___ Records for this task ___

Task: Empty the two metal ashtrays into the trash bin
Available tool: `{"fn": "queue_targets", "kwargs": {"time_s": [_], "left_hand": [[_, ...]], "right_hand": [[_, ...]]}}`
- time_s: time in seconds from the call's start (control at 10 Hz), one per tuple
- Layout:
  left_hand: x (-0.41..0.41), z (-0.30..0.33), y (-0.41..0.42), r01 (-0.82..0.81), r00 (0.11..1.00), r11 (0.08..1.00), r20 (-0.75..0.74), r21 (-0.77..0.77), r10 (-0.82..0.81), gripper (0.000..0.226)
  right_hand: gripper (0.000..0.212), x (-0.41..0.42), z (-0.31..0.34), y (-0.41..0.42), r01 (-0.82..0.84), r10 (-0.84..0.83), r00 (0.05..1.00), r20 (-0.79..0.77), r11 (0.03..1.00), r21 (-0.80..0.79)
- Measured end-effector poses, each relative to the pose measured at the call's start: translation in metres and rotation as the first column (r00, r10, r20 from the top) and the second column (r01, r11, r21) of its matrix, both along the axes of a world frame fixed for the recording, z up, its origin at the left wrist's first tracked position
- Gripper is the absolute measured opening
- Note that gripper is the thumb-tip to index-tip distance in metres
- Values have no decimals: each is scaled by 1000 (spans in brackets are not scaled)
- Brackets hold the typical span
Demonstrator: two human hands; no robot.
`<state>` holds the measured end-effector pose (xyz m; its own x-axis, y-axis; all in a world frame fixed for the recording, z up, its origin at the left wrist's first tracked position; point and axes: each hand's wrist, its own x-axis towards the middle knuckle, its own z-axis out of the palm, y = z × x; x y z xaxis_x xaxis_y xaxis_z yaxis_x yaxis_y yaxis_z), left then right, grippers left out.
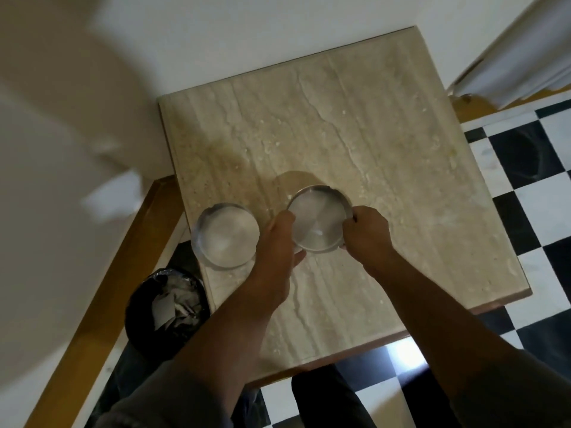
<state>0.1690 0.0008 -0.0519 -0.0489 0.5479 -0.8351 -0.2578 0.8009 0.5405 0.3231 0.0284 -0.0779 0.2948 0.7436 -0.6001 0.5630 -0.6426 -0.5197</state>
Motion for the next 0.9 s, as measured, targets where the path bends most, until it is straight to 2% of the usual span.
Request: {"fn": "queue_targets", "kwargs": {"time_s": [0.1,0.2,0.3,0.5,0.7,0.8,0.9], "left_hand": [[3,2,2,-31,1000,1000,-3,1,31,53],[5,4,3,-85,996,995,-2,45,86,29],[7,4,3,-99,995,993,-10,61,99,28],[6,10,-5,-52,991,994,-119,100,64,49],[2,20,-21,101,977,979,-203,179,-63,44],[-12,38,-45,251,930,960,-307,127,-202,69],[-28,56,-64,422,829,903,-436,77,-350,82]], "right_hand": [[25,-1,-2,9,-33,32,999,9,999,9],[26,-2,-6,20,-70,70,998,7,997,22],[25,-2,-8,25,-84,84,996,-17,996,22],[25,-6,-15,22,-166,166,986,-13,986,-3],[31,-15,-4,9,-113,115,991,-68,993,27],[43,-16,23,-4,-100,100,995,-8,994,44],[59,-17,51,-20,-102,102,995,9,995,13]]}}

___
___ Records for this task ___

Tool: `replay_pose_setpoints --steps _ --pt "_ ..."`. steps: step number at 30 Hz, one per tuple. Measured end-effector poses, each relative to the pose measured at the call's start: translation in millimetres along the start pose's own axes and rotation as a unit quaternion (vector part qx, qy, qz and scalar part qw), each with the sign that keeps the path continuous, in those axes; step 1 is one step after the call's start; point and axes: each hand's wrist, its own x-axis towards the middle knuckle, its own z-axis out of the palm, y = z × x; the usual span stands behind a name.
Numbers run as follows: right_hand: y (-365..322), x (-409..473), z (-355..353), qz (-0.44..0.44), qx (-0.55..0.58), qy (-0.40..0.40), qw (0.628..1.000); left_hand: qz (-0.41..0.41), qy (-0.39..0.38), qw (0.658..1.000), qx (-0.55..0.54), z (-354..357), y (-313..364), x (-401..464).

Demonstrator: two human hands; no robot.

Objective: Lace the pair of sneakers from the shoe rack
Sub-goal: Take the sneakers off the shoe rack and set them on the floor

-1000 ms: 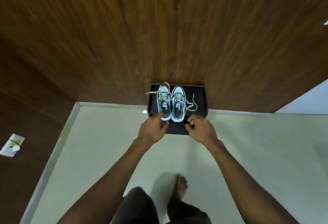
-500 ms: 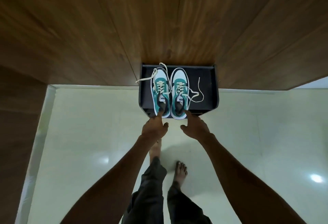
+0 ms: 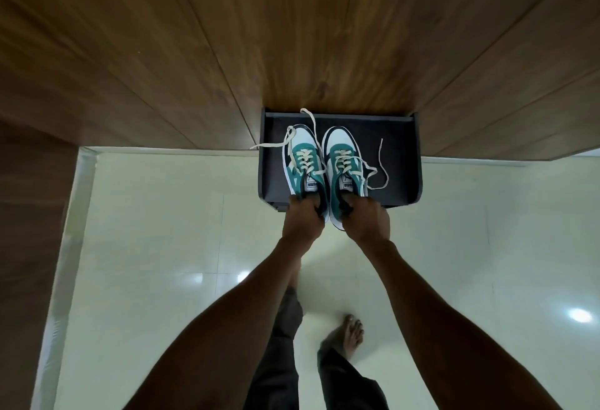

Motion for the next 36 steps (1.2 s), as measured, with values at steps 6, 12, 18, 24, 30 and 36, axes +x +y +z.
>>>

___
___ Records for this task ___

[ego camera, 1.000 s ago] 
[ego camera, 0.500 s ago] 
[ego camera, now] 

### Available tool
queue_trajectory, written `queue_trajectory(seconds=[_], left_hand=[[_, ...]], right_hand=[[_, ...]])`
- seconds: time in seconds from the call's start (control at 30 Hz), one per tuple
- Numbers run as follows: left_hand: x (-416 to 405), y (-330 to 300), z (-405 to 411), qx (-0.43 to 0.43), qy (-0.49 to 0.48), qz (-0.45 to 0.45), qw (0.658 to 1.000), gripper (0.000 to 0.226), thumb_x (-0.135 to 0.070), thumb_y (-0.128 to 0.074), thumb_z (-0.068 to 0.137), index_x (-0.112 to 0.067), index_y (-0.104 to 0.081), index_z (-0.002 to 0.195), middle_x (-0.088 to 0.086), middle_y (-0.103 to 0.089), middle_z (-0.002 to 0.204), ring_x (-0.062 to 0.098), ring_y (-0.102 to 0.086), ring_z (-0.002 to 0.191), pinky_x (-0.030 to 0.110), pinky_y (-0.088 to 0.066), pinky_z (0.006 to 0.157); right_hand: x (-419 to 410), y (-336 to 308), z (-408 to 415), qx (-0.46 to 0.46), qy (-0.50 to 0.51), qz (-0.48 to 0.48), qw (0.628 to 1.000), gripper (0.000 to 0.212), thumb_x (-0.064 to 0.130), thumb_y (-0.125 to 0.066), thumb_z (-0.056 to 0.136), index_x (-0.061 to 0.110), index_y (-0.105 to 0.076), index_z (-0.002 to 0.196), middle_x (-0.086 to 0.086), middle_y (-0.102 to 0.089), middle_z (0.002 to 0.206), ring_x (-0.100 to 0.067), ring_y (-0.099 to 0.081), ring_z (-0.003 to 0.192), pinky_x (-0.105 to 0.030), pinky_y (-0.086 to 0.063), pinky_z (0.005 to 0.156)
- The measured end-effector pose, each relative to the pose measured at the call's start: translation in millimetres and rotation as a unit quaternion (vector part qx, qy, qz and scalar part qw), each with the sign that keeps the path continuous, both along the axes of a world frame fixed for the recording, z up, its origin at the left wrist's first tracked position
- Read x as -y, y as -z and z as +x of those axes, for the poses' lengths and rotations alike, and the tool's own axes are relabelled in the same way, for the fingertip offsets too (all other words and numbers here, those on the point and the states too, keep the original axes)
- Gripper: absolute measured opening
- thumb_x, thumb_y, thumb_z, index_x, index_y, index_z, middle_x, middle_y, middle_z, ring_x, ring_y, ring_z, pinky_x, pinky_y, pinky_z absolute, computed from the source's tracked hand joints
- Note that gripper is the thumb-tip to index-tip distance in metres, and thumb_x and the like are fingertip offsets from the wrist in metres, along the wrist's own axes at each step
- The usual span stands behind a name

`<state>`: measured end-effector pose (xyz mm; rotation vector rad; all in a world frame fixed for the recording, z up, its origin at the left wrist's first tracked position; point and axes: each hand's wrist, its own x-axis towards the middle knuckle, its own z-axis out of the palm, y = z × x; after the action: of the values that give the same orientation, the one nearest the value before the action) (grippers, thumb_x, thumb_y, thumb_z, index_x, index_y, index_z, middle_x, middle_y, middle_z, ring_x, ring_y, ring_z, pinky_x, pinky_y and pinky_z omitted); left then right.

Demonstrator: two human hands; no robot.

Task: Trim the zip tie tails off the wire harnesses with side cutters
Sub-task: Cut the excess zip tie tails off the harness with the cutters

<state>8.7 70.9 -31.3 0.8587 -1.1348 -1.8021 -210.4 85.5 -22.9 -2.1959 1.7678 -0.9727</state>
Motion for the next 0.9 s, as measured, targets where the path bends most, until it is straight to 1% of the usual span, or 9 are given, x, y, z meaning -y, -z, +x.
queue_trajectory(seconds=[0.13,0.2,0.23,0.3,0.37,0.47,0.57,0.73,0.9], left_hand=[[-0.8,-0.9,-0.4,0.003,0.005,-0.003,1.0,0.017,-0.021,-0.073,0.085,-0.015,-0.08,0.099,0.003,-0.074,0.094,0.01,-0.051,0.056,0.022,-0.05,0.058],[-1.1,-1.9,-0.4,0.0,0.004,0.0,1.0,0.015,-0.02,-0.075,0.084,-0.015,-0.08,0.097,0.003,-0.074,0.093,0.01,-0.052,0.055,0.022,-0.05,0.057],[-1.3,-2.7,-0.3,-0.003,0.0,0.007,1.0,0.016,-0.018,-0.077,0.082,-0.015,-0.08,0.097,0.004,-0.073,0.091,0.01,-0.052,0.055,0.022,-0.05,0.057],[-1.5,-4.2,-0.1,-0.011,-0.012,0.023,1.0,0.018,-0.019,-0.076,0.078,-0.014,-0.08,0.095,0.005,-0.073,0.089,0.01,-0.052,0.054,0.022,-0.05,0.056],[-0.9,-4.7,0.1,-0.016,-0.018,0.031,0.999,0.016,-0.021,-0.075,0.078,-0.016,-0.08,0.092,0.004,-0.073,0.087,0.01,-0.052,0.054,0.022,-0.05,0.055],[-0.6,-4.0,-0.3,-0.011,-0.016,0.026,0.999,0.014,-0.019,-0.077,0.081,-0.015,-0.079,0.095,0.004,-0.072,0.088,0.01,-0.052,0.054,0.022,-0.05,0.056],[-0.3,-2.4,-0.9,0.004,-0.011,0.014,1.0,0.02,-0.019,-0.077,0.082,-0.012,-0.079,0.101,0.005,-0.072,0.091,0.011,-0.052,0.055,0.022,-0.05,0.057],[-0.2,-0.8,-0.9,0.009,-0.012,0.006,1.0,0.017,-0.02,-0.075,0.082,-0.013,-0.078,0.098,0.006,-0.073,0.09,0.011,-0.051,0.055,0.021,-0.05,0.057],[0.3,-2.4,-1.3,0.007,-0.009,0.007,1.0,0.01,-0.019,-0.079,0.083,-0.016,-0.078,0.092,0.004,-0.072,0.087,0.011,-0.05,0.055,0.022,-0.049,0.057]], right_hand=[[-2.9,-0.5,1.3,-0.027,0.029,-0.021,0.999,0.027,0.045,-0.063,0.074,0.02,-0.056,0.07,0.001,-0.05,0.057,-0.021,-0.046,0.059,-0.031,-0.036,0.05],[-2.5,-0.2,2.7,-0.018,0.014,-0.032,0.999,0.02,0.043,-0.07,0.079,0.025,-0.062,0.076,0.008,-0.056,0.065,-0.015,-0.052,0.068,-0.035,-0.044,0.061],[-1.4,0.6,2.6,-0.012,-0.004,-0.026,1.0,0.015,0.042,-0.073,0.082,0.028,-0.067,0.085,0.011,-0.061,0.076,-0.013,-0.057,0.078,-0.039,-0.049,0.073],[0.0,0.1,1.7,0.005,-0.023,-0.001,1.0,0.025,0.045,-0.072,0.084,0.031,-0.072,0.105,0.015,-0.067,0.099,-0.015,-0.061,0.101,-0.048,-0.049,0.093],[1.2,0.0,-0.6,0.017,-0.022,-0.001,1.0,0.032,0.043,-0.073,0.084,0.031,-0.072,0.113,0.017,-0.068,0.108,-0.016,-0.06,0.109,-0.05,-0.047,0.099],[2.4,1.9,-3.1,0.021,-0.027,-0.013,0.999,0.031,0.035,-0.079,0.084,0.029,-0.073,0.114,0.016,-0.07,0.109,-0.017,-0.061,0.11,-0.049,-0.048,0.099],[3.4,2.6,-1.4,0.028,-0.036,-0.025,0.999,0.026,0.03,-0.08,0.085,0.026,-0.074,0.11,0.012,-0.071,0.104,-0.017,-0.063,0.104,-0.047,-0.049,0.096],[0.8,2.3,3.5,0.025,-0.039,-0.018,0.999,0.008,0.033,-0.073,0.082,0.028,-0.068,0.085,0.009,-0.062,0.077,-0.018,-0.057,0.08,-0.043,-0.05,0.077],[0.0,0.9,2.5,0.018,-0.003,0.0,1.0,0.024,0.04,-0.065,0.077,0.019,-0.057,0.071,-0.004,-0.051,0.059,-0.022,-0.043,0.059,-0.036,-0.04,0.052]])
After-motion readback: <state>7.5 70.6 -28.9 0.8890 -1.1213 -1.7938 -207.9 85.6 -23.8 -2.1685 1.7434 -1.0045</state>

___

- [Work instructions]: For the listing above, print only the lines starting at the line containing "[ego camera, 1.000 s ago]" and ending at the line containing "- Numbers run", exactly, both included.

- [Solved problem]:
[ego camera, 1.000 s ago] 
[ego camera, 0.500 s ago] 
[ego camera, now] 

### Available tool
queue_trajectory, written `queue_trajectory(seconds=[_], left_hand=[[_, ...]], right_hand=[[_, ...]])`
- seconds: time in seconds from the call's start (control at 30 Hz), one per tuple
- Numbers run as follows: left_hand: x (-416 to 405), y (-330 to 300), z (-405 to 411), qx (-0.43 to 0.43), qy (-0.49 to 0.48), qz (-0.45 to 0.45), qw (0.658 to 1.000), gripper (0.000 to 0.226), thumb_x (-0.135 to 0.070), thumb_y (-0.128 to 0.074), thumb_z (-0.068 to 0.137), index_x (-0.112 to 0.067), index_y (-0.104 to 0.081), index_z (-0.002 to 0.195), middle_x (-0.088 to 0.086), middle_y (-0.103 to 0.089), middle_z (-0.002 to 0.204), ring_x (-0.062 to 0.098), ring_y (-0.102 to 0.086), ring_z (-0.002 to 0.191), pinky_x (-0.030 to 0.110), pinky_y (-0.088 to 0.066), pinky_z (0.006 to 0.157); right_hand: x (-419 to 410), y (-336 to 308), z (-408 to 415), qx (-0.46 to 0.46), qy (-0.50 to 0.51), qz (-0.48 to 0.48), qw (0.628 to 1.000), gripper (0.000 to 0.212), thumb_x (-0.064 to 0.130), thumb_y (-0.125 to 0.066), thumb_z (-0.056 to 0.136), index_x (-0.061 to 0.110), index_y (-0.105 to 0.076), index_z (-0.002 to 0.196), middle_x (-0.086 to 0.086), middle_y (-0.102 to 0.089), middle_z (0.002 to 0.206), ring_x (-0.100 to 0.067), ring_y (-0.099 to 0.081), ring_z (-0.003 to 0.192), pinky_x (-0.105 to 0.030), pinky_y (-0.086 to 0.063), pinky_z (0.005 to 0.156)

Nothing else belongs in this answer.